Print every line of the listing below, starting with the line that holds "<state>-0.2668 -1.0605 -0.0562" and going on through the line that holds "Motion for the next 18", both included, and print nothing else.

RAW DATA:
....
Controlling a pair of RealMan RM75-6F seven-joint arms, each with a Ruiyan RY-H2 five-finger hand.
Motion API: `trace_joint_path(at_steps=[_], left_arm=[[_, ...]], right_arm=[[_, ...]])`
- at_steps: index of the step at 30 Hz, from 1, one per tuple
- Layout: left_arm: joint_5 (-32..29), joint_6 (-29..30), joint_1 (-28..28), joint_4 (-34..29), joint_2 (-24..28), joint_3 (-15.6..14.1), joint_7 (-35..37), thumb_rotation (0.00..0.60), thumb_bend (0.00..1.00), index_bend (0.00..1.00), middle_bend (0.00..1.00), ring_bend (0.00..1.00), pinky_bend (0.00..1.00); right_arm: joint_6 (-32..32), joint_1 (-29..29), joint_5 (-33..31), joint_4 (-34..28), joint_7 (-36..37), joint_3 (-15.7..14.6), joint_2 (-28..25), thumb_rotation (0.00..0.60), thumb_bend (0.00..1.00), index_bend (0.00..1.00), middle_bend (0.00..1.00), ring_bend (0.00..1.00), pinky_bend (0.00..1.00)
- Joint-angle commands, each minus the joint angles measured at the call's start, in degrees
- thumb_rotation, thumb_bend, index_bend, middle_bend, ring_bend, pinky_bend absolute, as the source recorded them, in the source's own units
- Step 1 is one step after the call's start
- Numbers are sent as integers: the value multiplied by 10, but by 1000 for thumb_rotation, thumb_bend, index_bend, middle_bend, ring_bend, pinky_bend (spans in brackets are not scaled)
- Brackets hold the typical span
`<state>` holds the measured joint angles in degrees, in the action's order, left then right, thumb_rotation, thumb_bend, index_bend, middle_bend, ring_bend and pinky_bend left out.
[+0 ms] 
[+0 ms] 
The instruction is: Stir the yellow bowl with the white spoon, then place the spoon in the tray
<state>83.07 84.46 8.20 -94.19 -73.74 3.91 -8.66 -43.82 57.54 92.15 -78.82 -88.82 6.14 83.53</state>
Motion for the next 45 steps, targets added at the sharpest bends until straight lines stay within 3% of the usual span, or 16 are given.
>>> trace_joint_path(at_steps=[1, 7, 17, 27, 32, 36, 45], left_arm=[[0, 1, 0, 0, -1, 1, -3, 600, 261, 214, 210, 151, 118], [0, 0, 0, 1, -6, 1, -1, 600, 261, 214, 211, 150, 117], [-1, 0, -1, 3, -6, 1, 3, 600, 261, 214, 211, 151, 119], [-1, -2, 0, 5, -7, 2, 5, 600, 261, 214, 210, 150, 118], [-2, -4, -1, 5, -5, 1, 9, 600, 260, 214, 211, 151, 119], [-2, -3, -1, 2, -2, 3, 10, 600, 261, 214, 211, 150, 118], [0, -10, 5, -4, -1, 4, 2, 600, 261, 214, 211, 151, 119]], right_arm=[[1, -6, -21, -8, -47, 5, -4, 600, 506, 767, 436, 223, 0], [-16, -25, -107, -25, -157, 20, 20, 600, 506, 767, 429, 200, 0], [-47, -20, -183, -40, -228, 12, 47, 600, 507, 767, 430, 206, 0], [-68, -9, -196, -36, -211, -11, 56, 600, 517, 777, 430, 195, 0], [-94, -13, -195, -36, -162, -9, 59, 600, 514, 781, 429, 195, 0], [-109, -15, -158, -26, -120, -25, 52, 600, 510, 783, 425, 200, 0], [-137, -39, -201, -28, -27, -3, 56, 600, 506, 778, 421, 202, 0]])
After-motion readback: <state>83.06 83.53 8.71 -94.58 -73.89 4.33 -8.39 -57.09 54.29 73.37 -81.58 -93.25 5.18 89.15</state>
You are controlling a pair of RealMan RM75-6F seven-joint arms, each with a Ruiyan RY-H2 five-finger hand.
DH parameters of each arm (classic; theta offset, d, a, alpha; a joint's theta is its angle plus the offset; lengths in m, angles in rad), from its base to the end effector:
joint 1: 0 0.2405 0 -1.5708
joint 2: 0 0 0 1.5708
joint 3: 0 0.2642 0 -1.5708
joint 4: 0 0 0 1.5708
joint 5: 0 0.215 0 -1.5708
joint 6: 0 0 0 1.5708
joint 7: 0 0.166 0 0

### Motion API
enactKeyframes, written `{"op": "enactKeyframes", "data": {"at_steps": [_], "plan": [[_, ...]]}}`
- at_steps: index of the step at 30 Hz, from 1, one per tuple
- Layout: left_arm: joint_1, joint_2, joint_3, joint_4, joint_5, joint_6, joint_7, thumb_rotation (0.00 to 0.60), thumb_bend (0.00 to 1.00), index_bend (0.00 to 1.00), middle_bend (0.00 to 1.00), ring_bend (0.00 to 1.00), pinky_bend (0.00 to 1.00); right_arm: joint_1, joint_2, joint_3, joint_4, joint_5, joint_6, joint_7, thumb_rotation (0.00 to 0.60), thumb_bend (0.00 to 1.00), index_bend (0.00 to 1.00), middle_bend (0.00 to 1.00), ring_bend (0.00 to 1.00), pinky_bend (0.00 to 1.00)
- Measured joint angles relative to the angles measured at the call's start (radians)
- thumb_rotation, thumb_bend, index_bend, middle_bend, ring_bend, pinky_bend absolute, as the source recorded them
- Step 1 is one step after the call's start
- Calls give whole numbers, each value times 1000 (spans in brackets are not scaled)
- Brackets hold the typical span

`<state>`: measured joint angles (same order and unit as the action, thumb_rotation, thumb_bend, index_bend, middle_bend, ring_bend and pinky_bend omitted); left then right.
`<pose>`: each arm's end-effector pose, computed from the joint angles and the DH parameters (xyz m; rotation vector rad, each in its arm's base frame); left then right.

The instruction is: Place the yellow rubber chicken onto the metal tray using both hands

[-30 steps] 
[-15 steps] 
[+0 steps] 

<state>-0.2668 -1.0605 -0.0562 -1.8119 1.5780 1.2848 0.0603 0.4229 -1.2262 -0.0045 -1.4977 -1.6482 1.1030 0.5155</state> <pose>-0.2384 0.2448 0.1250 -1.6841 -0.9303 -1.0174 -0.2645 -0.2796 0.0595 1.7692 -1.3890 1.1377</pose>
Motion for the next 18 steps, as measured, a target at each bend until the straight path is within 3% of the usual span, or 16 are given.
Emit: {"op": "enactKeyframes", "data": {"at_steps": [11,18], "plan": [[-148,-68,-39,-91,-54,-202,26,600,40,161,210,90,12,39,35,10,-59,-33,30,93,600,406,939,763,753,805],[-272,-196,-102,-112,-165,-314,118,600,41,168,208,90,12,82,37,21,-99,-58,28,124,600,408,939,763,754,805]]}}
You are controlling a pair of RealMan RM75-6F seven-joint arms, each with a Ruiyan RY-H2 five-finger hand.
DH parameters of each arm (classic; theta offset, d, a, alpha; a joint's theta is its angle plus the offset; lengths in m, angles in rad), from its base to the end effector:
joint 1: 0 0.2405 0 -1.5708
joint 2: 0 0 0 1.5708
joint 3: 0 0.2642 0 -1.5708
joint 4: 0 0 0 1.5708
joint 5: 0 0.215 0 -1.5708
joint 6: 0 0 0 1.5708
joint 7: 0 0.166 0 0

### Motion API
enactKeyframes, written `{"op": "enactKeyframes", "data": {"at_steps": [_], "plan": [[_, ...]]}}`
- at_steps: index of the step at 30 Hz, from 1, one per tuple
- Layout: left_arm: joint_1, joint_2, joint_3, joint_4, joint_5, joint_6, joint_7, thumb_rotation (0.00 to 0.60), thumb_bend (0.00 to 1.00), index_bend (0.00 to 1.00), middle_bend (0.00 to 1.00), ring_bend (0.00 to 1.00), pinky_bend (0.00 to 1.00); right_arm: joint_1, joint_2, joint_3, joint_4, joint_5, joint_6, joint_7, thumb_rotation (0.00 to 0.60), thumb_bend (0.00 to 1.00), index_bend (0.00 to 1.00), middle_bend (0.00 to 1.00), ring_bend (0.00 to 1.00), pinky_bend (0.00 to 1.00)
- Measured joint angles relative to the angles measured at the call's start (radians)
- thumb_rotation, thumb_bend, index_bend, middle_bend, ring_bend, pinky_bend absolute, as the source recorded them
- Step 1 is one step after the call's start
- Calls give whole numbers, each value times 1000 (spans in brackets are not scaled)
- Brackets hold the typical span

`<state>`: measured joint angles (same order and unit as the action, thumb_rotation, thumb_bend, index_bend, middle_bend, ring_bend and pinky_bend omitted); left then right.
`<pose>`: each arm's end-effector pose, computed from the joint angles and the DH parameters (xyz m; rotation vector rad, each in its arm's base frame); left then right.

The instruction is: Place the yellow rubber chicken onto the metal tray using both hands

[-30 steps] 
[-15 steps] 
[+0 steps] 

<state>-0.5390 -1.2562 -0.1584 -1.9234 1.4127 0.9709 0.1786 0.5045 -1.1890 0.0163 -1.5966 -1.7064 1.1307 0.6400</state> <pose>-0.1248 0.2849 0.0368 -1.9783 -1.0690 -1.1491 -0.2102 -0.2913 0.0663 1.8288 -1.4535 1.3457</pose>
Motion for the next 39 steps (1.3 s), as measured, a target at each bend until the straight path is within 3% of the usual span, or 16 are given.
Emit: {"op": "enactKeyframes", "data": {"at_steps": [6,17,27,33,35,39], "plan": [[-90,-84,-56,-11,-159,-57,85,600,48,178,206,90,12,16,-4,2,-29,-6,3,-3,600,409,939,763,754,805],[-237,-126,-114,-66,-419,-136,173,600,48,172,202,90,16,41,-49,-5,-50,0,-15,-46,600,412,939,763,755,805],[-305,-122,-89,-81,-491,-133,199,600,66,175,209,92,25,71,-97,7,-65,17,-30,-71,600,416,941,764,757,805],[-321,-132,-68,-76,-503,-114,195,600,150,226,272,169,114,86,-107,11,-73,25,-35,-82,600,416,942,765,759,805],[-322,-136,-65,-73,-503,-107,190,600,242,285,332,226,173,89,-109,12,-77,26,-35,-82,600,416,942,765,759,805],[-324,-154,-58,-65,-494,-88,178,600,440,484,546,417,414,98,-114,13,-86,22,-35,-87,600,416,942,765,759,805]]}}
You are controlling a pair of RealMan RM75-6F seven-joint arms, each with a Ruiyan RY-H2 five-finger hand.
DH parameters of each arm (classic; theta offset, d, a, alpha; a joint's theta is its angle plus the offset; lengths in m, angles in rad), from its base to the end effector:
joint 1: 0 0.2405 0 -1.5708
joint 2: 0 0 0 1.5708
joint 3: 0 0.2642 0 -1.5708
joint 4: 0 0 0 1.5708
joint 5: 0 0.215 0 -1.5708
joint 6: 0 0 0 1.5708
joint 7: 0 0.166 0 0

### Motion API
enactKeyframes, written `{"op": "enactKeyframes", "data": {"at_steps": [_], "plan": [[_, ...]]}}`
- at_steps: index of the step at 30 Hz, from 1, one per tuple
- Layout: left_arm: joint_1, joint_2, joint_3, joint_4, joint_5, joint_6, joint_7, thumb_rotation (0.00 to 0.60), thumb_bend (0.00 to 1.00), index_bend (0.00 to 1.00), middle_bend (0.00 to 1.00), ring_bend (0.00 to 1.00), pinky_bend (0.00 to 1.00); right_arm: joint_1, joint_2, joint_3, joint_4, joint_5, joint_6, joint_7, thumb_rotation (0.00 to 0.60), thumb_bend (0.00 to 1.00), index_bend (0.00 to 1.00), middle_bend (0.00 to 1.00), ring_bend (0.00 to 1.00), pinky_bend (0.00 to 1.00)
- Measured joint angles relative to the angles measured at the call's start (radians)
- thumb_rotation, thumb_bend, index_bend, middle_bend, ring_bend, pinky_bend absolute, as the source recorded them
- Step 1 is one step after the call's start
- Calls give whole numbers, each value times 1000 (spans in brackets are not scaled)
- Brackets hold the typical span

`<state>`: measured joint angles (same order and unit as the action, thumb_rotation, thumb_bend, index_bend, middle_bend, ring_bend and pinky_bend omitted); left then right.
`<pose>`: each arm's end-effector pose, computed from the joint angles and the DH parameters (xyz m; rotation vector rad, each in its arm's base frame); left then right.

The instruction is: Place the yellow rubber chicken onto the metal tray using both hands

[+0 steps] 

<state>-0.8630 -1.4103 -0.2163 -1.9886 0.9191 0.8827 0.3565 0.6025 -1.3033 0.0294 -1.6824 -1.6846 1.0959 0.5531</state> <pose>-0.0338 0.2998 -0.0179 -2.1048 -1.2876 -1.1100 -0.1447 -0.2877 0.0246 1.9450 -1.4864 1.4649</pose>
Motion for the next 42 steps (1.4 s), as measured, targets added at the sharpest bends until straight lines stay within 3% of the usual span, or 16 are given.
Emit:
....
ANSWER BOX:
<state>-0.2668 -1.0605 -0.0562 -1.8119 1.5780 1.2848 0.0603 0.4229 -1.2262 -0.0045 -1.4977 -1.6482 1.1030 0.5155</state> <pose>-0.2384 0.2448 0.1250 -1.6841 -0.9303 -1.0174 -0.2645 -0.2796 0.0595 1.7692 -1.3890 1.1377</pose>
Motion for the next 18 steps, as measured, a target at each bend until the straight path is within 3% of the usual span, or 16 are given.

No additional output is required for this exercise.